IBCS: how standardization streamlines understanding

💁‍♂️Question: I have found that many struggle to completely understand the meaning of an IBCS visual with so much “busy-ness” with labels and arrows

It’s about more than just one “busy” visual. It doesn’t make much sense if it’s just for a single visual. It involves a mindset. Teach users to understand IBCS notation once (it’s not as complicated as it looks initially), and then they will understand all charts and reports. Labels and arrows are bad when they are not standardized. Standardization is what makes IBCS easy to understand.

💁‍♂️Question: I can’t see this as “Yes sure I can do a report for you but you need to spend a few months learning IBCS standards and notations”

Months? For what? To understand the difference between black, grey, hatched, outlined, red, and green so you never again need a legend? To start just show the users a short (minutes long, not even hours) video.

Full implementation of IBCS standard is more complicated than just teaching the users to understand notation. And it takes much more to understand the standards for a report developer or consultant because it’s more than just a notation, and the notation is much more nuanced than the end user needs to know. But it’s not that complicated for the end users, who only need to get the basics of the notation for better report understanding.

Also, think about an alternative. Without a standard, users will need to learn how to understand every new report. No matter how oversimplified the reports are going to be, there will be a lot of confusion if reports are not standardized in some way within the company. Standardization is useful. And here we’re talking about something bigger than a company-wide standard – an international standard.

Is sheet music overcomplicated and confusing?
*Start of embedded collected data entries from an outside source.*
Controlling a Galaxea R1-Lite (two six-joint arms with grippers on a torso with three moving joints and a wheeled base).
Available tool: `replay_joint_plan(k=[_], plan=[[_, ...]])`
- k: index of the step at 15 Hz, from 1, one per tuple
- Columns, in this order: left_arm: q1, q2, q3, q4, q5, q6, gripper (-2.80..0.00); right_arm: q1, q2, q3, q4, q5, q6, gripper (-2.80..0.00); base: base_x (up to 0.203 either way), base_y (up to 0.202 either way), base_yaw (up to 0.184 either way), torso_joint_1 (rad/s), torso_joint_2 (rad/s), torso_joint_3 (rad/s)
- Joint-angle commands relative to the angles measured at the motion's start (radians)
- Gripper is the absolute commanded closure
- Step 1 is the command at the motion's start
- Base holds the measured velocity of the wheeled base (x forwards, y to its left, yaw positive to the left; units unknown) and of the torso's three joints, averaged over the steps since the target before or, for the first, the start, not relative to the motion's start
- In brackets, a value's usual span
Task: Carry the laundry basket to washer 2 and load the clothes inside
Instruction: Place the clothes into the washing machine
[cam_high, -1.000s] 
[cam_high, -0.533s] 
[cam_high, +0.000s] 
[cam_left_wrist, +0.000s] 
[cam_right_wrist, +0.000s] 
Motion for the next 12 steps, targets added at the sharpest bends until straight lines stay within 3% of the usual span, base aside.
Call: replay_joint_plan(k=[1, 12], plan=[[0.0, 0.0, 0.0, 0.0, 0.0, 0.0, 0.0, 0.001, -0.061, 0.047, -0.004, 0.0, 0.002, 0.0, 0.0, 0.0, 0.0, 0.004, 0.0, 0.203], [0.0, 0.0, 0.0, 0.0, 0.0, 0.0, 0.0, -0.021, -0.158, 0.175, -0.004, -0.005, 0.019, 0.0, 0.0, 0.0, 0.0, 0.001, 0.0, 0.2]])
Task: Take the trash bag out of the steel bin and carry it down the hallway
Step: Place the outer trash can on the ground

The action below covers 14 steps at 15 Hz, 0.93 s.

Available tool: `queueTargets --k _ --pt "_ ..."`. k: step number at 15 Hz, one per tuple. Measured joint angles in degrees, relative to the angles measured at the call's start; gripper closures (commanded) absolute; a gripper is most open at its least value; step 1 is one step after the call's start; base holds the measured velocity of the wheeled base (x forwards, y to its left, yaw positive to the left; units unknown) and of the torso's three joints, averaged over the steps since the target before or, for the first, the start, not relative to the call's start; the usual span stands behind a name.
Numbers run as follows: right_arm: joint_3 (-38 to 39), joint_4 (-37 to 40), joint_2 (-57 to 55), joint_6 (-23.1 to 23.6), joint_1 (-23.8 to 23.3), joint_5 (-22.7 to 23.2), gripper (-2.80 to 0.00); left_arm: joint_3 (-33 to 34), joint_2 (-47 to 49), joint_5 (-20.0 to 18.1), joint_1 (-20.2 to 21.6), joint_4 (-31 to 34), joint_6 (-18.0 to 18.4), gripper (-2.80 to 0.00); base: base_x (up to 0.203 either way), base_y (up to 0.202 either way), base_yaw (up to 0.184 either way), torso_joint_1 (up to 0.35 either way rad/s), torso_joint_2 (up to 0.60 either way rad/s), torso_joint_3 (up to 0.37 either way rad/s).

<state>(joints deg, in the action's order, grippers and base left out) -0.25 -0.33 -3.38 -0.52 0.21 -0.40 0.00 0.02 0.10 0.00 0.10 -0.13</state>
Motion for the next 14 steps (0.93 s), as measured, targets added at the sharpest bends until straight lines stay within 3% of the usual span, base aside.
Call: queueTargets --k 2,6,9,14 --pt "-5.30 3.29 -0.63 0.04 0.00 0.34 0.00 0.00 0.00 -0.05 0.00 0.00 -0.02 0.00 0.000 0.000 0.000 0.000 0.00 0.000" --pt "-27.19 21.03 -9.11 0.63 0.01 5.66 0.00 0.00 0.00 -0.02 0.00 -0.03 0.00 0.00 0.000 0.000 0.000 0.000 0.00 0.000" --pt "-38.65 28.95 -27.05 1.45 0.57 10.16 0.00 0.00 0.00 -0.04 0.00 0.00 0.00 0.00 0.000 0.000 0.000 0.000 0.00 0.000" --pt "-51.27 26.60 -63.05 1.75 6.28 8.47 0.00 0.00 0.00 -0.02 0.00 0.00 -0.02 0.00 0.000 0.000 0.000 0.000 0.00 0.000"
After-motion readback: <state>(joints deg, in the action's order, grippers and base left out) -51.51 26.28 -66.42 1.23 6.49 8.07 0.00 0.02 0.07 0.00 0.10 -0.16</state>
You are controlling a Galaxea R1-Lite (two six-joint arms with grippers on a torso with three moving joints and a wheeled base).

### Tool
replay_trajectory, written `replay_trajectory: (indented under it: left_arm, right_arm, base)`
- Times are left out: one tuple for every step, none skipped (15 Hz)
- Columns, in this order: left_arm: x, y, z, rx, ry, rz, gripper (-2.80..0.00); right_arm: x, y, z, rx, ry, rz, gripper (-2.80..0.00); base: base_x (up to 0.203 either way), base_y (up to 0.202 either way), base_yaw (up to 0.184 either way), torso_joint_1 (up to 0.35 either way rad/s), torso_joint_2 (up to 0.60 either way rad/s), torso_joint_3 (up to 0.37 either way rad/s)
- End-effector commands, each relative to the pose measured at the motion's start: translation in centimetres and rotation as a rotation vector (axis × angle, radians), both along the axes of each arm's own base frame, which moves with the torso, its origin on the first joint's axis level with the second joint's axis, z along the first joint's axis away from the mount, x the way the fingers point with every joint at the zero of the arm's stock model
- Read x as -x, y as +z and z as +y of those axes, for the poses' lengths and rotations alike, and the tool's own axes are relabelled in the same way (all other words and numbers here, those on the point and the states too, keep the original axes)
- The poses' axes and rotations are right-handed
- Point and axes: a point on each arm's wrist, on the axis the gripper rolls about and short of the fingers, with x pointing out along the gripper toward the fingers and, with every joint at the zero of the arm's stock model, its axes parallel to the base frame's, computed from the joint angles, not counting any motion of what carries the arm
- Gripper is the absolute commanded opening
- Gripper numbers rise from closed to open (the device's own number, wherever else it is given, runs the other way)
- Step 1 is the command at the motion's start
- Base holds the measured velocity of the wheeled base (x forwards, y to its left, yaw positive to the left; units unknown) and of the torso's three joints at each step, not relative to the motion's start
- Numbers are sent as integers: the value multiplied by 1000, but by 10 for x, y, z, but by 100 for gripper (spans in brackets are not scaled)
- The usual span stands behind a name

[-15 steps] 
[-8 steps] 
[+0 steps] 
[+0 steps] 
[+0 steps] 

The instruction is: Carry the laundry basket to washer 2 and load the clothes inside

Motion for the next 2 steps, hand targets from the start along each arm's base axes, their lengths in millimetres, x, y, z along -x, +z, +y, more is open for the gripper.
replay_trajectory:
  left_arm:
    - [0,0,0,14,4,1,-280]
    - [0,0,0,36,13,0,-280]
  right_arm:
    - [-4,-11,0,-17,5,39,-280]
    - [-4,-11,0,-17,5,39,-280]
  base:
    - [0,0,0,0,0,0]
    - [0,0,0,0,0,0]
Yes, for me. Not at all for someone who learned how to read it.

Is a blueprint overcomplicated and confusing? Not for an engineer.

Is a standardized business report overcomplicated and confusing for a manager? Is it more complicated than a mess of inconsistently formatted reports?

Should a composer or musician learn how to understand sheet music?

Should an engineer learn how to understand blueprints?

Should a business user (e.g. manager) learn how to understand business reports?

If you hear “we are not sure it’s going to work, it looks odd” from the users, who see IBCS-styled report for a first time and with no explanations, you’re most likely just a few shorts steps from “it works! we see the data much better than ever and we are already making business decision based on what we see!”.